Era um homem grande, magro, machucado e extremamente abalado. Sua testa encontrou meu ombro e ele ficou ali, arfando de dor enquanto eu servia como suporte. Finquei o calcanhar no chão. Ele estava quase sem forças e seu peso estava derramado sobre mim. Minhas mãos seguraram seus ombros enquanto os braços dele, quase sem forças, tentavam segurar-se em mim. Ele tremia e soluçava levemente.
-Devagar, Madame. –eu pedi percebendo que ele não suportaria muito mais daquilo.
-Esses são maiores. –ela explicou, como se aquilo justificasse a violência com a qual ela tratava dos ferimentos.
Finalmente o suplicio estava terminando. Ele já havia desmaiado novamente e eu lutava para mantê-lo sentado enquanto Madame Pomfrey procurava por mais feridas. Quando dei por mim, estávamos quase abraçados, minhas mãos sentindo a pele de suas costas, meu queixo encaixado no seu ombro. O sangue dele me sujava, mas não importava.
-Lovegood... –eu ouvi a voz dele tentando me dizer alguma coisa, mas ele não tinha forças para quase nada.
-Não se esforce Professor. Está quase terminado. Logo vai poder descansar.
-Hum... –ele soltou um breve gemido esgoelado.
-Vai ficar tudo bem, não se preocupe. Já está acabado. Está seguro agora.
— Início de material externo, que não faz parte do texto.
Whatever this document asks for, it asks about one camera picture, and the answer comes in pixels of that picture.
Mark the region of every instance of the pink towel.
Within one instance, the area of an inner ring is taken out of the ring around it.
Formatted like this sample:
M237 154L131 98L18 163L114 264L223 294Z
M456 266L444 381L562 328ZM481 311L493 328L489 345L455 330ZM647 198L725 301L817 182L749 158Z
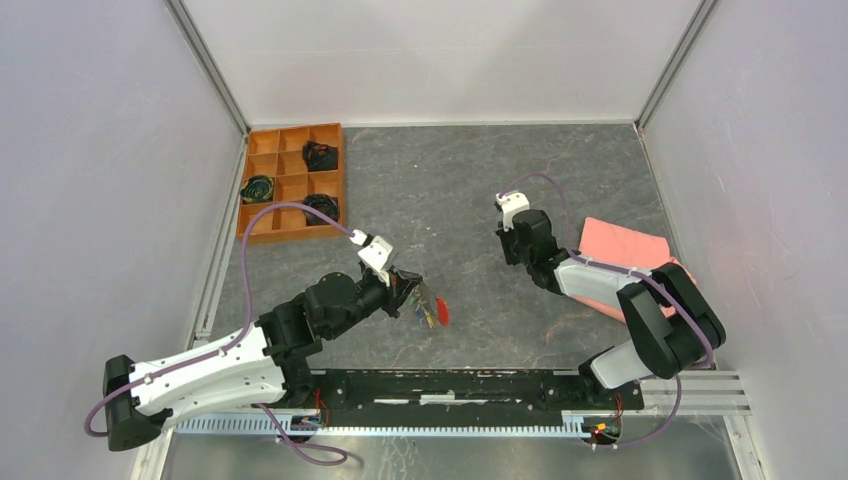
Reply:
M592 217L586 217L583 236L580 238L580 252L601 262L626 267L653 269L668 262L680 265L680 262L671 256L666 239ZM624 315L617 308L610 308L584 297L575 297L575 300L624 322ZM666 316L672 315L674 308L663 308L663 313Z

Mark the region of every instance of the wooden compartment organizer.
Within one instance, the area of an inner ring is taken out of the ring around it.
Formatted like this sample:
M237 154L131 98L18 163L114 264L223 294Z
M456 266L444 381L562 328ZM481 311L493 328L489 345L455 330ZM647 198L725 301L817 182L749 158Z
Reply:
M303 160L303 146L308 140L339 149L336 170L309 172ZM344 142L338 123L308 127L282 128L250 132L247 141L242 185L254 175L274 178L274 202L303 202L307 195L323 193L339 205L339 223L345 225ZM248 223L271 203L245 204L239 198L237 236L244 241ZM248 242L253 244L284 242L305 238L341 235L330 225L306 225L303 211L294 208L275 210L253 227Z

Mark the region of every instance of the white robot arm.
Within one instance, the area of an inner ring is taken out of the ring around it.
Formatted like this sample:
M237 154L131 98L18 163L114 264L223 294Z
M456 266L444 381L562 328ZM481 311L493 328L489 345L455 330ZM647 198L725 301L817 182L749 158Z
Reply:
M104 396L141 380L105 406L109 448L147 443L161 429L209 412L251 404L300 406L315 389L306 357L377 310L398 309L421 282L418 274L394 268L395 251L380 236L355 231L362 279L330 273L292 300L259 317L229 351L240 331L171 357L133 362L121 355L106 363ZM156 372L217 352L156 378Z
M706 353L679 313L665 317L660 306L668 306L667 302L642 280L645 276L663 286L686 308L714 349L724 343L721 322L678 265L668 263L648 270L591 261L579 252L560 248L547 214L531 209L524 194L513 191L495 198L503 215L496 233L507 264L524 265L540 288L558 295L588 298L624 313L632 339L580 368L597 390L612 390L654 375L671 378Z

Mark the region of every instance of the white enclosure wall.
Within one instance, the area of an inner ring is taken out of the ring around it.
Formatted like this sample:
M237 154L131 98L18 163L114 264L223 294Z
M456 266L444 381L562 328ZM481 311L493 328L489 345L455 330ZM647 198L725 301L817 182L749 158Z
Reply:
M185 346L241 136L163 2L0 11L0 478L127 478L83 417Z
M647 126L775 478L845 478L848 3L726 1Z
M186 0L253 125L631 121L698 0Z

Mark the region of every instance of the purple cable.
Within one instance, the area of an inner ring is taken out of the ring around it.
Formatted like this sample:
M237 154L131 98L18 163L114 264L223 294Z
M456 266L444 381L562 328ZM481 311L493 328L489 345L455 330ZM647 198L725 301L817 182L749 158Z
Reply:
M230 341L230 343L221 347L221 350L223 350L224 352L228 352L229 350L234 348L236 345L238 345L238 343L241 342L244 339L244 337L247 335L247 332L250 330L250 325L251 325L251 323L253 323L253 299L250 295L250 282L247 279L247 244L248 244L247 239L250 237L250 232L253 231L254 225L256 225L256 222L258 222L260 218L264 217L266 214L268 214L268 213L270 213L274 210L279 210L281 208L287 208L287 207L299 208L299 209L303 210L304 212L309 212L312 215L315 215L316 217L320 218L321 220L332 225L338 231L344 233L348 237L353 237L353 232L350 229L344 227L343 225L340 225L338 222L334 221L332 218L328 217L327 215L324 215L320 211L318 211L318 210L316 210L312 207L309 207L307 205L303 205L303 204L295 203L295 202L279 202L279 203L274 203L272 205L268 205L267 207L260 210L259 213L257 213L256 216L254 216L250 220L250 223L247 224L247 228L244 231L244 239L241 242L241 277L242 277L242 281L244 282L244 298L245 298L245 302L247 303L247 317L245 318L244 325L242 326L242 329L241 329L241 331L239 331L238 335L236 335L235 338L232 341ZM169 366L167 366L167 367L165 367L161 370L157 370L157 371L151 373L149 375L149 378L151 380L153 380L153 379L159 378L163 375L167 375L168 373L171 373L173 371L179 370L181 368L185 368L185 367L200 363L200 362L202 362L204 360L208 360L212 357L217 357L218 355L219 355L218 350L213 350L211 352L204 353L203 355L198 355L197 357L189 358L188 360L183 360L182 362L178 362L178 363L175 363L173 365L169 365ZM123 385L123 386L117 388L115 391L106 395L105 397L103 397L103 399L101 399L99 402L97 402L97 404L94 406L94 408L92 408L91 411L88 412L88 415L86 415L86 417L85 417L85 423L83 424L83 429L85 430L85 433L87 435L91 436L91 437L108 436L109 432L98 432L98 431L95 431L94 429L91 428L91 422L92 422L92 420L94 420L94 416L97 415L97 412L99 412L101 408L105 407L106 404L108 404L109 402L114 400L119 395L121 395L121 394L123 394L123 393L125 393L129 390L132 390L133 388L135 388L139 385L142 385L144 383L144 381L145 381L144 378L140 378L140 379L135 380L133 382L129 382L126 385ZM285 436L285 431L282 430L282 426L279 425L279 422L277 422L277 418L274 417L272 413L270 413L270 410L268 410L268 407L266 407L265 405L259 405L259 407L262 408L263 410L265 410L265 413L268 413L273 418L274 423L276 423L278 428L281 429L280 431L282 432L284 439L287 439L288 437ZM288 442L286 442L286 444L291 446L291 445L294 444L294 442L289 440ZM343 450L336 449L336 448L333 448L333 447L319 446L319 445L315 445L315 446L311 446L311 447L316 447L316 449L319 449L319 450L333 451L335 453L341 454L344 458L342 458L341 461L325 462L325 461L322 461L322 460L315 460L315 459L309 457L308 455L304 454L303 452L299 451L296 448L295 448L295 451L296 451L296 453L298 453L298 455L303 457L305 460L307 460L311 463L314 463L315 465L338 465L338 464L344 462L345 460L347 460L347 452L345 452Z
M569 232L569 230L568 230L568 227L569 227L569 221L568 221L569 209L568 209L568 201L566 200L566 197L565 197L565 191L563 190L562 185L560 185L560 183L557 182L557 180L555 178L548 175L547 173L545 173L545 172L525 173L524 175L518 177L517 179L512 181L509 185L507 185L507 187L502 192L498 193L498 197L503 197L504 195L506 195L506 192L509 192L513 188L515 188L515 186L518 185L518 183L520 183L520 182L522 182L522 181L524 181L524 180L526 180L530 177L542 177L545 180L547 180L548 182L550 182L551 185L554 186L554 188L556 188L557 193L559 193L559 198L562 200L562 207L565 209L565 225L566 225L565 232L566 232L566 237L567 237L568 232ZM638 272L638 271L632 271L629 268L624 268L624 267L621 267L621 266L618 266L618 265L612 265L612 264L609 264L609 263L598 262L598 261L580 256L580 255L577 254L577 252L575 252L574 250L572 250L568 247L565 247L565 251L568 252L568 255L571 258L577 260L578 262L580 262L580 263L582 263L582 264L584 264L588 267L603 268L604 270L609 270L609 271L616 272L616 273L622 273L622 274L625 274L625 275L633 275L634 277L637 277L637 278L644 280L645 283L650 285L651 288L656 290L657 293L662 295L662 297L664 299L666 299L668 301L668 303L671 304L672 307L674 307L674 309L677 311L677 313L680 314L680 316L683 318L683 320L686 322L686 324L689 325L689 328L691 328L692 331L695 332L695 336L698 337L698 341L701 342L701 346L704 347L704 351L706 352L706 357L704 358L704 360L702 362L693 365L693 368L710 368L712 366L713 360L714 360L715 357L714 357L714 354L713 354L713 347L712 347L712 345L710 345L710 341L707 339L707 336L704 335L704 332L698 327L698 325L695 323L695 320L692 318L691 315L689 315L689 312L687 312L686 309L683 308L682 305L680 305L680 302L678 302L673 296L671 296L671 294L669 294L665 290L665 288L662 287L662 285L660 285L653 278L651 278L650 275L646 275L646 274L644 274L642 272Z
M680 400L683 398L683 384L680 383L680 376L675 375L674 380L677 383L677 398L674 399L674 406L671 407L671 413L669 413L668 417L666 417L666 419L663 420L663 423L662 423L662 425L659 426L659 428L657 428L653 432L645 435L644 437L634 438L633 440L628 440L626 442L616 443L615 445L600 445L600 444L598 444L597 448L601 448L601 449L604 449L604 450L616 450L618 448L623 448L623 447L632 447L633 445L637 445L637 444L642 443L646 440L650 440L650 439L656 437L657 435L659 435L660 433L664 432L665 429L667 429L668 426L671 425L671 421L674 420L674 417L677 416L677 410L680 409Z
M272 422L274 422L274 426L277 427L277 431L280 432L280 437L282 437L283 443L285 443L286 445L291 447L291 449L294 451L294 453L298 454L298 456L300 456L300 458L306 460L307 462L309 462L313 465L318 465L318 466L321 466L321 467L334 467L336 465L341 465L341 464L343 464L344 462L347 461L348 453L346 451L342 450L341 448L329 447L327 445L316 445L316 444L313 444L313 443L302 443L300 445L298 445L297 443L294 443L292 441L292 439L289 438L288 435L286 435L286 429L283 428L283 426L280 424L280 421L277 420L276 415L274 415L274 413L271 411L271 409L269 409L268 406L263 404L263 403L259 403L259 404L257 404L257 406L259 408L261 408L262 411L264 411L266 415L268 415L268 417L271 419ZM317 458L310 457L309 455L304 453L303 452L304 448L311 448L313 450L321 450L321 451L324 451L324 452L336 453L336 454L341 455L342 458L339 458L338 460L318 460Z
E com um sobressalto, eu senti que os braços dele também me envolviam. Era desajeitado, como se ele não soubesse abraçar ninguém. Sua respiração arfante e ruidosa começava a serenar e dessa vez ele não desmaiou, apenas adormeceu.
-Você deve ir. –Madame Pomfrey me disse quando colocamo-lo de volta na cama- Já é quase meia noite, você não deve ficar nos corredores a essa hora da noite.
-Mas eu gostaria de ficar, senhora. Eu a ajudei bastante esta noite, a senhora ainda pode precisar de ajuda.
-Não, eu posso fazer tudo sozinha a partir de agora. Ele vai tomar uma poção para limpar seus pulmões e vai dormir até amanhã.
-Mas...
-Luna, vá. –ela me disse dessa vez com autoridade- Tome um banho e limpe suas mãos com isso. –e me entregou um frasco com um liquido transparente- Ele vai ficar bem.
-Prometa.
-O que você quer dizer com isso? Você acha que eu vou matá-lo? –ela riu bondosamente- Luna, obrigada por sua ajuda, mas você tem que ir embora.
-Eu vou voltar de manhã, Madame.
-Tudo bem. –ela disse me dando um breve abraço- Tente descansar.
Mas aquilo não foi muito fácil. A noite foi a mais longa da minha vida. Eu ouvia sua voz em cada murmúrio sonolento das minhas companheiras de quarto e quando fechava os olhos eu apenas podia ver sua imagem decadente, machucada e frágil. Os cobertores não eram nada perto do calor escaldante de sua pele recém curada. Aquele era um dos homens mais odiosos que eu tivera a oportunidade de conhecer, mas era também um dos mais sofredores. Eu não podia vê-lo mais como um vilão depois de impedir que os vermes de Você-Sabe-Quem o devorassem vivo. Cada um daqueles comensais era potencialmente uma vitima.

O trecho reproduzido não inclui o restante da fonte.